Elena lo miró, hechizada. Esperaba una invitación a su loft, a su estudio, a su cama. Esa desviación la desconcertó.

—¿Qué?

—Esta noche, cuando estés en tu casa perfecta, delante de tu ordenador corrigiendo las palabras de otros, quiero que hagas una sola cosa. Rompe algo.

Elena parpadeó.

—¿Qué?

—Algo que no importe.Un lápiz. Un vaso. Un folio. Pero hazlo con intención. Siente el sonido. Siente la liberación de destruir algo, aunque sea pequeño, de forma deliberada. Es un primer paso para acostumbrarte a la idea de que las cosas pueden romperse. Y que el mundo no se acaba por ello.
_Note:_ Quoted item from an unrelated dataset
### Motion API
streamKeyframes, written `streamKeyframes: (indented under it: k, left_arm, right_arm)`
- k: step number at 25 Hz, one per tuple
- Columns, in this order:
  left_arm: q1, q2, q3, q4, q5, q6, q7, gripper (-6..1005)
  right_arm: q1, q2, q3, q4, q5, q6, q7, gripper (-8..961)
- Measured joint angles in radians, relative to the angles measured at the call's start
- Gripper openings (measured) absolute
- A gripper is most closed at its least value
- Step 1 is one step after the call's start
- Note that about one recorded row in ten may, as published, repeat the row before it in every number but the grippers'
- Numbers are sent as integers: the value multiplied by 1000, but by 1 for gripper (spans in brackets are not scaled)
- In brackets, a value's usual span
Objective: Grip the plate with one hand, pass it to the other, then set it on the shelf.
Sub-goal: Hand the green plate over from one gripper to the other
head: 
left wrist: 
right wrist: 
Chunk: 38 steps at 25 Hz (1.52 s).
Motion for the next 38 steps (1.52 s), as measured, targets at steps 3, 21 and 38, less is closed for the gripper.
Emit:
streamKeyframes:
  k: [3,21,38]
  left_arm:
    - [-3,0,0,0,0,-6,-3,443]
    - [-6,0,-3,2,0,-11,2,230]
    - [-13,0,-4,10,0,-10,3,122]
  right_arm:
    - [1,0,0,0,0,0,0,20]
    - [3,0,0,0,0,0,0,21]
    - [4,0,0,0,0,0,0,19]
Sin esperar respuesta, se dio la vuelta y se marchó, dejándola otra vez sola, pero con su silencio ahora lleno de un nuevo y peligroso eco.

Elena pasó el resto del día en un estado de ensoñación alterada. La reunión de trabajo fue un murmullo lejano. La llamada de Daniel, a la que contestó con monosílabos, sonó como el eco de una vida que ya no le pertenecía.

Llegó la noche. Se sentó frente al ordenador en su impecable estudio. La pantalla brillaba con un texto ajeno. Y allí, al lado del teclado, estaba el vaso de agua de diseño que Daniel le había regalado para su aniversario. Frío, perfecto, impersonal.

Tomó el vaso. Lo sintió frío y liso entre sus dedos. Contuvo la respiración.

Y luego, con un movimiento rápido y decisivo, lo estrelló contra la pared de yeso blanco.

El estruendo fue atronador en el silencio. Los fragmentos de cristal llovieron sobre el suelo de madera pulida como un millón de estrellas cayendo. Un acto de puro, deliberado vandalismo contra su propia vida ordenada.

Se quedó allí de pie, jadeando, mirando los destellos en el suelo. Y entonces, por primera vez en años, una risa le brotó del pecho. Una risa nerviosa, liberadora, casi histérica.

No era felicidad. Era poder.

En el otro extremo de la ciudad, Axel, en la penumbra de su estudio, sonrió frente a su caballete. No necesitaba verlo para saberlo. Lo sentía. El primer hilo había sido cortado. El espectáculo, por fin, estaba a punto comenzar.